Task prompt
Lines from the one containing "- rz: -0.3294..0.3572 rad" through the final line of the records below are needed, copied exactly, with no pictures.
╭─ Records supplied
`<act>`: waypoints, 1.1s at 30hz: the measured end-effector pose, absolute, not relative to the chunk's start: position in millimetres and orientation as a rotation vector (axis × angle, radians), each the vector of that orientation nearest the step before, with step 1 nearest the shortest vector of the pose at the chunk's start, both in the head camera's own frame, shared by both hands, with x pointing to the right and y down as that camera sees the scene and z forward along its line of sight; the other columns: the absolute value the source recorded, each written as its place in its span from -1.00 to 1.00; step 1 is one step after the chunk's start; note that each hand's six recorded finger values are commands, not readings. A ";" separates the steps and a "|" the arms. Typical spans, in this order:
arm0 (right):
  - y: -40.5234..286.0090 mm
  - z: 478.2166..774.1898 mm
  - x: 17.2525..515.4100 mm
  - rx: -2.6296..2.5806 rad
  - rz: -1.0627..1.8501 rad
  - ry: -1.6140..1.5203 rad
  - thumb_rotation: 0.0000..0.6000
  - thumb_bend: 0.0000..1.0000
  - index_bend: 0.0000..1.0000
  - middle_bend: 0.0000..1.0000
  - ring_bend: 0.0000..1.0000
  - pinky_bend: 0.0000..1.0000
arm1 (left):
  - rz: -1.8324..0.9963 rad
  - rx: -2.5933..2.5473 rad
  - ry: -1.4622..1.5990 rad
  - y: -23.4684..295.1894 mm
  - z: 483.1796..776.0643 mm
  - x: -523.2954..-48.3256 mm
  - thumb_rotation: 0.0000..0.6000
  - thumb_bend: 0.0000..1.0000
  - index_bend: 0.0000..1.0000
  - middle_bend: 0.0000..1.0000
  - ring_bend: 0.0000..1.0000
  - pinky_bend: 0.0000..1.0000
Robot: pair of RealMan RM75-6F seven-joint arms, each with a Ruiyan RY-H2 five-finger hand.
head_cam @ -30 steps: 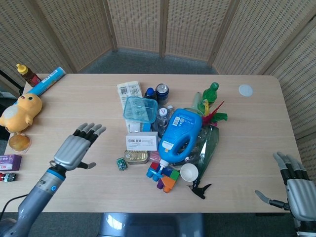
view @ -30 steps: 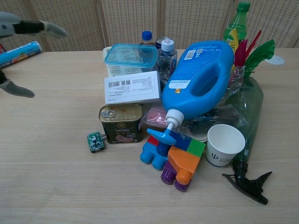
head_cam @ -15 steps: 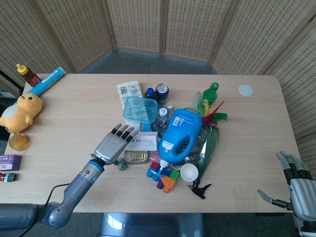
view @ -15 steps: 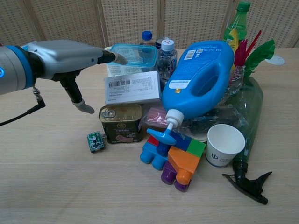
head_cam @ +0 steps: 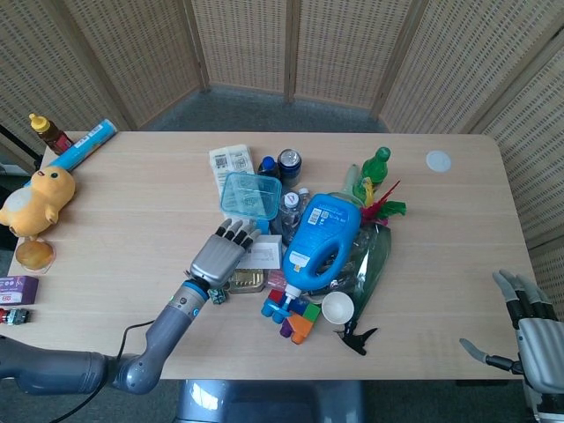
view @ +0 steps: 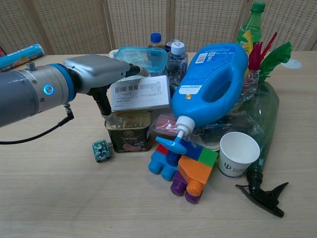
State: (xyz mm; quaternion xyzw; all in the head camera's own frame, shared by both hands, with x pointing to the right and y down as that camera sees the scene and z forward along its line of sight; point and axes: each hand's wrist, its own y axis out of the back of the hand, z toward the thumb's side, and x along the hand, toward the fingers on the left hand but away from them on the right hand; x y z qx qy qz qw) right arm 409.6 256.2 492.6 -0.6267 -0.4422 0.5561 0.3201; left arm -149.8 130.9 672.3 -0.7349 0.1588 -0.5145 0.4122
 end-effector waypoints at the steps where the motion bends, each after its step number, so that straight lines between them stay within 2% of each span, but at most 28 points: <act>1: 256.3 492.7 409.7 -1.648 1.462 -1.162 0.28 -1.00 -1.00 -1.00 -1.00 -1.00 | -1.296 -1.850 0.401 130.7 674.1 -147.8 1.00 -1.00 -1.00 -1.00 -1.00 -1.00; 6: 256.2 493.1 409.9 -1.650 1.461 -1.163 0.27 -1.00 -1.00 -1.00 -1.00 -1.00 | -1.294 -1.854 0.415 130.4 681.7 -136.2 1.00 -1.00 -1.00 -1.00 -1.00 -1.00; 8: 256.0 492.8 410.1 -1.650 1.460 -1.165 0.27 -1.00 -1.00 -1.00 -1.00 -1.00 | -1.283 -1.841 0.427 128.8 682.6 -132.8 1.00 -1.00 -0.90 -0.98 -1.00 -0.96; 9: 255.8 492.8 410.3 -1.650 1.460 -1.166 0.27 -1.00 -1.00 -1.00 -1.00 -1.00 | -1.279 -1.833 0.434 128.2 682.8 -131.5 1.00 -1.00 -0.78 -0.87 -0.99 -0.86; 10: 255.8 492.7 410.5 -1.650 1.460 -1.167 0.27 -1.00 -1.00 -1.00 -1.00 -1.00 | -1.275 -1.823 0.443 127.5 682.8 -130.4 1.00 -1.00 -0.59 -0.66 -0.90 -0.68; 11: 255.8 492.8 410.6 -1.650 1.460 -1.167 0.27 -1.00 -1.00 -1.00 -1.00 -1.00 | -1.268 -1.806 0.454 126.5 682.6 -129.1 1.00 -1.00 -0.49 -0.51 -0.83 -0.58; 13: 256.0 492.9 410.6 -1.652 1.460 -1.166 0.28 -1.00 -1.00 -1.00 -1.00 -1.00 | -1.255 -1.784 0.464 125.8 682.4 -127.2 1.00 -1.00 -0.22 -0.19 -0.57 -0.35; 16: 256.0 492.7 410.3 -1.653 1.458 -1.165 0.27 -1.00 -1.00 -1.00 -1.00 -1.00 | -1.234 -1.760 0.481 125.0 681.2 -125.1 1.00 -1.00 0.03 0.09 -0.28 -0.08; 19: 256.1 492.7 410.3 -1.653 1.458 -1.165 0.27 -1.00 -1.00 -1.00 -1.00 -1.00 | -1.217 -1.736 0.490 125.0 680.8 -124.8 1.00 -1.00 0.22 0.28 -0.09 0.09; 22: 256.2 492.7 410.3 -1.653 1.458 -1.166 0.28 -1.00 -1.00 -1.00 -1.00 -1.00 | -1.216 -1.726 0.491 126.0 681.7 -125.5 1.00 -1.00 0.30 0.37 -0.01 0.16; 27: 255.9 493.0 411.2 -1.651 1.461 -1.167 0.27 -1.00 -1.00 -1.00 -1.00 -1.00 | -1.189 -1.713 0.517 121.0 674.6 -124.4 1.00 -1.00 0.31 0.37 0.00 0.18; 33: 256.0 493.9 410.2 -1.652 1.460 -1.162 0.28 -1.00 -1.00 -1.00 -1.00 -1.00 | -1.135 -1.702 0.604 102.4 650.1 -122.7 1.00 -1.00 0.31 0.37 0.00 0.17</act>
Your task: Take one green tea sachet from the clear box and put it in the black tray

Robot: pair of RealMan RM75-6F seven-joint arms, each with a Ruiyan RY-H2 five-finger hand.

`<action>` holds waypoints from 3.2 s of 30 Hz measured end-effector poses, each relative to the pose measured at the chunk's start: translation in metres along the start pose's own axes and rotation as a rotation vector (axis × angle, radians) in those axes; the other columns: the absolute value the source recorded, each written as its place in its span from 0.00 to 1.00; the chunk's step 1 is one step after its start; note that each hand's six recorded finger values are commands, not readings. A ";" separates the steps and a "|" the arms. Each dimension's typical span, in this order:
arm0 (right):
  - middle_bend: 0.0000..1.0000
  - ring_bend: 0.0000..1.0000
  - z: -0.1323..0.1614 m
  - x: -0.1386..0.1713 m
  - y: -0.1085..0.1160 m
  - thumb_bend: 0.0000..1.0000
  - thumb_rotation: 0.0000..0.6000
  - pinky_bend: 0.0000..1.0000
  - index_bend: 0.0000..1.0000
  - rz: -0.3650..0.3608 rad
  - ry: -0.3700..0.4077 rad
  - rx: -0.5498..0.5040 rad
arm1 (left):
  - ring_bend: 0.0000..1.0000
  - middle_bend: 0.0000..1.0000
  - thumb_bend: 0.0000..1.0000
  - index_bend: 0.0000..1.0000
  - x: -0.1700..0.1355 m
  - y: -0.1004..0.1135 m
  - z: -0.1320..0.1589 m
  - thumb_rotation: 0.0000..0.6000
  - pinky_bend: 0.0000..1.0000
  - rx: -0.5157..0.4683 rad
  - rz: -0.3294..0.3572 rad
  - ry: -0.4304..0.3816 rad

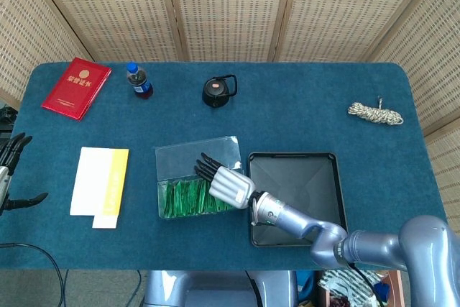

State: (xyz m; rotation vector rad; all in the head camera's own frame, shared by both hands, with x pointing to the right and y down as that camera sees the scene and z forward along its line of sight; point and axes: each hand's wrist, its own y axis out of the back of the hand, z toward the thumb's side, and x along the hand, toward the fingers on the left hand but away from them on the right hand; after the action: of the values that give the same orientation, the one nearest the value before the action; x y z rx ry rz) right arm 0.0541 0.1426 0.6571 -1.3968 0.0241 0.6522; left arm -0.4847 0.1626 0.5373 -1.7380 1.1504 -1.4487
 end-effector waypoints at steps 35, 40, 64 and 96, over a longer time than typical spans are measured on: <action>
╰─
Exercise output
  - rz: -0.3294..0.3572 rad
  - ry: -0.4304..0.3816 rad


State: (xyz m; rotation vector rad; all in the head camera's own frame, shared by both hands, with x pointing to the right and y down as that camera sees the scene and z forward along its line of sight; point and axes: each hand's wrist, its own y axis out of the back of the hand, z toward the thumb's side, and x along the hand, toward the fingers on the left hand but away from them on the right hand; after the action: of the values that give the same orientation, the one nearest the value before the action; x y z rx ry rz) right arm 0.0541 0.1426 0.6571 -1.3968 0.0241 0.6522; left arm -0.4847 0.1626 0.5373 -1.7380 1.1504 -1.4487
 end-effector waypoints at steps 35, 40, 64 and 96, over a longer time than typical spans are measured on: <action>

The exercise concludes with this answer.